Thus I will introduce the need for a new art movement, or rather, a philosophical outlook on visual art, Neomodernism. Co-founded by the author and Andre Durand in 2000 at Kingston University, Neomodernism precedes and yet supersedes the present art movement, Post-modernism. It is a theory that dialectically annuls itself in order to create a more intimate relationship between the viewer and the visual work of art. This allows for the viewer to communicate with a painting intuitively, thus inducing something for which no word can be a match, allowing the picture to ‘say a thousand words’.


AESTHETICS AND MATERIAL CONDITIONS

In today’s society we are increasingly alienated both from ourselves and from one another. Having given up on life’s fundamental questions and age-old wisdoms, we have found it easier to conceal them. As a result, it is a society impervious, if not derisive of high art as well as spiritual values. Therefore it is imperative to stress the importance of Aesthetics in today’s world and preserve it as a tool for transcending our deep spiritual disorientation.

As art is at one and the same time the reflection and cognition of life, many avenues of inquiry appear for the chosen subject within the philosophical /art historical sphere, such as: what is the relationship of art to philosophy and spirituality; is there such a thing as linear progress in art, or indeed, progress in society? My position is that aesthetic and spiritual contemplation is perhaps the forgotten solution for our life in material existence. Contemplative knowledge may be perceived as real knowledge in the sense that it is ontological by its nature and concerned with a reality that we know instinctively, the Absolute Spirit.

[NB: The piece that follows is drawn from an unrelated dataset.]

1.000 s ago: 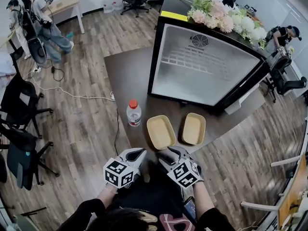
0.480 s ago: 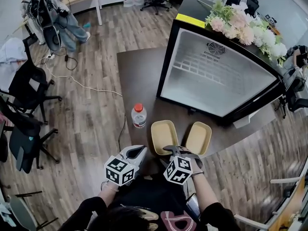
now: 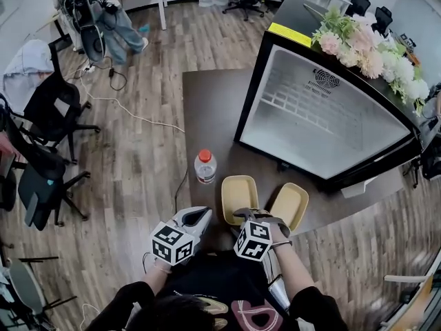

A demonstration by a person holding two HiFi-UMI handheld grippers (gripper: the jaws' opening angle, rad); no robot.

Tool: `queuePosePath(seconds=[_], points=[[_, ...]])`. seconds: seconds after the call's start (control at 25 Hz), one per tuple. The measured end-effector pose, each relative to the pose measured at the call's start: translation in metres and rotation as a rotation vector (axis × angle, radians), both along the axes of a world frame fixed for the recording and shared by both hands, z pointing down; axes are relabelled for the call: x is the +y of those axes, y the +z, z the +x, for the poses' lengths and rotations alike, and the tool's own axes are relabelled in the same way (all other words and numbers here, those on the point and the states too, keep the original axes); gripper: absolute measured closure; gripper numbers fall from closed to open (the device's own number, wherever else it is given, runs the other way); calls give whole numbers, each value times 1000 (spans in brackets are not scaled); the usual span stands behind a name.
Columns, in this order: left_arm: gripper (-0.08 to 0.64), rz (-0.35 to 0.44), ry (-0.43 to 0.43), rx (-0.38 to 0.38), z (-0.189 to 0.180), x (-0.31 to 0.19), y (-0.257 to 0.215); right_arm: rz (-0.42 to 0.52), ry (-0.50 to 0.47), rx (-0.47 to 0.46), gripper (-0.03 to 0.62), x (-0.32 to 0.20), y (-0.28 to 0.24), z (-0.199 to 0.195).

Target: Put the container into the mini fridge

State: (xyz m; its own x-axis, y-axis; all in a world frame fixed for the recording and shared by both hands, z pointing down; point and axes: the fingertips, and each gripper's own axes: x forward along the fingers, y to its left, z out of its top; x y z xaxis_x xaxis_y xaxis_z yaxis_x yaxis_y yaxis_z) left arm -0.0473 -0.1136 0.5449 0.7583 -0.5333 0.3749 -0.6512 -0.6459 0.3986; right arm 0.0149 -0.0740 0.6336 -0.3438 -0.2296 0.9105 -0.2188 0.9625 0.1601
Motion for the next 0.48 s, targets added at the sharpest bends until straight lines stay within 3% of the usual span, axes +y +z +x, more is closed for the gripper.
queuePosePath(seconds=[0.16,0.32,0.48], points=[[552,15,-22,-30,-2,-1,2,8,-25,29,476,-4,5,4],[552,17,-49,-28,-6,-3,1,47,-53,54,551,-12,6,7],[552,16,-61,-30,-7,-4,2,51,-68,64,555,-15,5,8]])
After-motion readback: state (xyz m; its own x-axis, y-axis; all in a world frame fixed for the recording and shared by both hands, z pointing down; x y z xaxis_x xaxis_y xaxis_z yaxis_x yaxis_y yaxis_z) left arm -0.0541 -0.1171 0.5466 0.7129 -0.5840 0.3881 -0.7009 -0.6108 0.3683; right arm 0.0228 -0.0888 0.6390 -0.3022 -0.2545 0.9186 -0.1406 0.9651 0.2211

Aesthetics can illuminate our life, enabling us to understand what is meant in terms of our own existence. At the same time, aesthetics can make us aware of both, our mortality and that oneness to which we all belong. Art can then reflect, transform and change life. It can show what cannot be said, thus transcending all sciences and enveloping the realm of the spiritual. By art man can conduct various outlooks to perfection, thereby materialising his own human nature.

What is the role of art in society today? Is art neutral, even when it is a modernist art for art's sake work, which has been produced in a particular social environment and for particular reasons? We need to seek for a view that brings back the traditional and objective values of art and at the same time contemplates the essence and potential of the present.

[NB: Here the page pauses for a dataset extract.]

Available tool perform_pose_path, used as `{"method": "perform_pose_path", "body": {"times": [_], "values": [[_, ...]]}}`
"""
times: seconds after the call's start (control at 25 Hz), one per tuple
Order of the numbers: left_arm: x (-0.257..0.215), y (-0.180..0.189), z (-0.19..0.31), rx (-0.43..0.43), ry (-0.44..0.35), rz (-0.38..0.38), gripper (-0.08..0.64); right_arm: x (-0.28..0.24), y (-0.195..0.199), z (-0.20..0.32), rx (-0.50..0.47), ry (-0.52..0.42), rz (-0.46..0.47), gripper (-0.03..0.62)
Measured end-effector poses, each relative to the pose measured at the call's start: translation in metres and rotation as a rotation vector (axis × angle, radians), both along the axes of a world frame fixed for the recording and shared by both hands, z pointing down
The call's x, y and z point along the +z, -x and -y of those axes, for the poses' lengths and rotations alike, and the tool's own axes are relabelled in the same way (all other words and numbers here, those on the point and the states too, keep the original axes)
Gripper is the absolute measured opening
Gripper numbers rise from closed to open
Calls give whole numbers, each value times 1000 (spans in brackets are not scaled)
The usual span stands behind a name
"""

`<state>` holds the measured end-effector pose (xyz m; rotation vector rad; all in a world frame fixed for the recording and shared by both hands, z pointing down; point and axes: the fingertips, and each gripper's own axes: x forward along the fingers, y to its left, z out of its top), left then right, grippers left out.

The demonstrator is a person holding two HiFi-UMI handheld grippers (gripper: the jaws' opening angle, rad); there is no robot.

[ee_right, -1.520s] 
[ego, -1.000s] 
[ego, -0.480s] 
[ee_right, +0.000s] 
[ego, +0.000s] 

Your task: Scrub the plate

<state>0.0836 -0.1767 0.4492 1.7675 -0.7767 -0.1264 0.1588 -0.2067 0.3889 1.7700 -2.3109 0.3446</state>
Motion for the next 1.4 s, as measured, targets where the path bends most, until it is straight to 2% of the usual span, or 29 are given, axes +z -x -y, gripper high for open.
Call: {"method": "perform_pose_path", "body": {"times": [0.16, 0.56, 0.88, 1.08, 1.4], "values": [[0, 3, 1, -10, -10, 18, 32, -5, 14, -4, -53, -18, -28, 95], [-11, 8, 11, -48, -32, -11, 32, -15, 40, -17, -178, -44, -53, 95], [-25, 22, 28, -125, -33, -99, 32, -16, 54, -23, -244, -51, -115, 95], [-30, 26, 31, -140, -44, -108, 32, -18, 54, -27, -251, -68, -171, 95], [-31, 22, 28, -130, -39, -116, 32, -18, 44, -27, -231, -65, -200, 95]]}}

If, then, some art is impregnated with eternal qualities that transcend the circumstances in which it was created and is thus usable as an instrument for our spiritual salvation, why has this not happened already? On the contrary, it seems that we have forgotten the need for a well-rounded human being to replace the dehumanised, fragmented creature of today’s society. It follows that we have to conduct an investigation of the material conditions in which the selected works of art have been created, whilst situating them within the appropriate philosophical context, which in turn will allow for philosophical and aesthetic ideas to be analysed in the context of our environment.

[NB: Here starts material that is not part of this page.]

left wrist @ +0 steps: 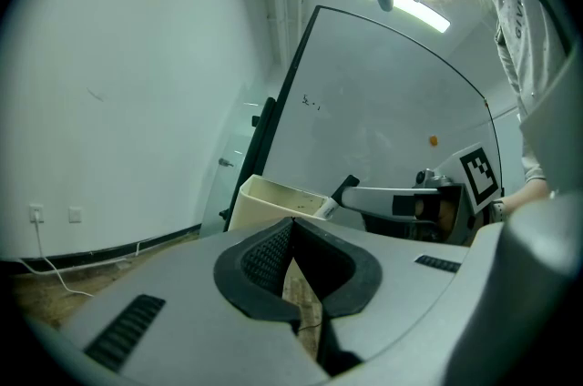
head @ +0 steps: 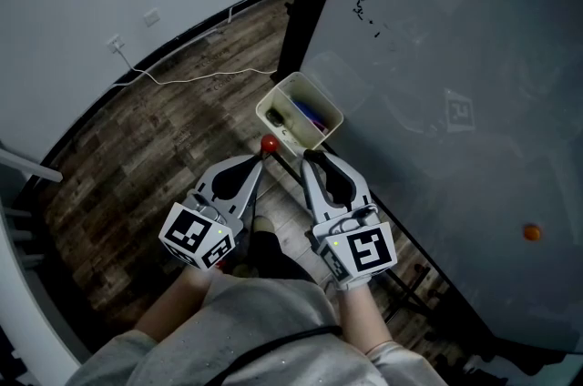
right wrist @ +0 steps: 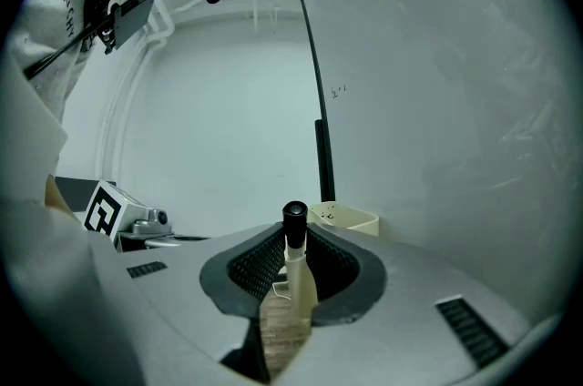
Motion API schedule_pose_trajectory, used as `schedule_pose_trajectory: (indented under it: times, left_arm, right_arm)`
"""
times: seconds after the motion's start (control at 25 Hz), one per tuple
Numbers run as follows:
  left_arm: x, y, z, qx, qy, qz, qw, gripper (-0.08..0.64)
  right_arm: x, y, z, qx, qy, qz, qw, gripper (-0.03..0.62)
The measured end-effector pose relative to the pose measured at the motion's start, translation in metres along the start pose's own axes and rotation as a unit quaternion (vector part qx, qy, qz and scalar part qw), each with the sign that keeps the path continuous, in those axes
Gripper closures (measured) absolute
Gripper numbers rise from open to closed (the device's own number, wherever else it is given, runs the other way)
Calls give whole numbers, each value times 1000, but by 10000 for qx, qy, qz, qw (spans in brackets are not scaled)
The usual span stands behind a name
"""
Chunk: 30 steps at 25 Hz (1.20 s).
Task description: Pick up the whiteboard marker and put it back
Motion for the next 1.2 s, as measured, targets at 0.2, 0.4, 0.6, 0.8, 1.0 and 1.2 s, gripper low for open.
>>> schedule_pose_trajectory:
  times: [0.2, 0.4, 0.6, 0.8, 1.0, 1.2]
  left_arm:
    - [1, 3, 0, 17, -5, 19, 10000, 545]
    - [1, 3, 0, 31, -4, 31, 10000, 545]
    - [1, 4, 3, 16, -3, 41, 10000, 545]
    - [-1, 5, 7, -20, 10, 31, 10000, 545]
    - [0, 8, 11, -45, -4, 40, 10000, 545]
    - [2, 13, 16, -75, -11, 65, 10000, 545]
  right_arm:
    - [0, 0, 0, -13, -63, -2, 10000, 515]
    - [-4, 2, 1, -14, -41, -68, 10000, 515]
    - [-8, 5, -1, -14, -77, -137, 9999, 514]
    - [-12, 10, -3, -33, -125, -171, 9998, 515]
    - [-15, 16, -5, -93, -157, -235, 9996, 515]
    - [-16, 21, -11, -127, -201, -280, 9993, 515]
Point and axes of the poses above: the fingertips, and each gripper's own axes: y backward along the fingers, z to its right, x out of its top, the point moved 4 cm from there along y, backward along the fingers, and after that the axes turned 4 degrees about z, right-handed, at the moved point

For thousands of years man's creative will has been linked to his spiritual consciousness. We had to wait until the 19th Century for art to start discarding its links with the past and advocate no other purpose than its own existence - art for art's sake. And in the 20th Century, Post-modernism has worked hard to put into question the validity of traditional aesthetic values. In the 1970’s, the purist tendencies from Post - Painterly Abstraction to Minimalism came to be seen as the last stage of Modernism. The art object gave way to the concept of the ‘art work’. Modernism was opposed for favouring purity, the artist as original, the artwork as unique and for being historicist and elitist. Conceptualism dominated this non-movement. It attacked the existing ontology and epistemology of art: what was considered as art and art’s relation to knowledge. In the 1990’s we witnessed a continuation of this, except that now, the barriers between ‘high’ art and populist, pop culture were gravely weakened. A Post-modern ‘work of art’ celebrates the death of meaning, reflecting the economic self-seeking mentality of a consumer culture. The ‘real’, found object of the everyday is more valid than the traditionally aestheticised. But our purpose here is not to rebut Post-modernism and Conceptualism. Instead, I merely want to acknowledge them as a necessary part of the dialectical cycle of art. Acknowledging the significance of ready-made objects as ‘art’ rests not in any aesthetic qualities that may or may not be discovered in them, but crucially, in the aesthetic questions they force one to contemplate.


OBJECTIVE VALUES IN VISUAL ART

Emanuel Kant felt that we need to ask whether a priori knowledge is possible. One can look at an object and remove anything that belongs to it empirically. What one cannot remove, according to Kant, is the object’s pure substance. Pure Reason is beyond our experience. But, how is one to reason whilst leaving the world of experience? Kant posits a condition of possibility (a priori knowledge) as a valid concept to reach pure reason. Of course, the sceptical Humeian would say that it is not possible to have pure reason, beyond experience, for how can one think about the unthinkable? Kant offers the concept of intuition as a solution, intuition as a priori knowledge. Of course, Kant cannot deny that this intuition is not autonomous from experience but he points out that the condition of the possibility of experience is the a priori, the intuition.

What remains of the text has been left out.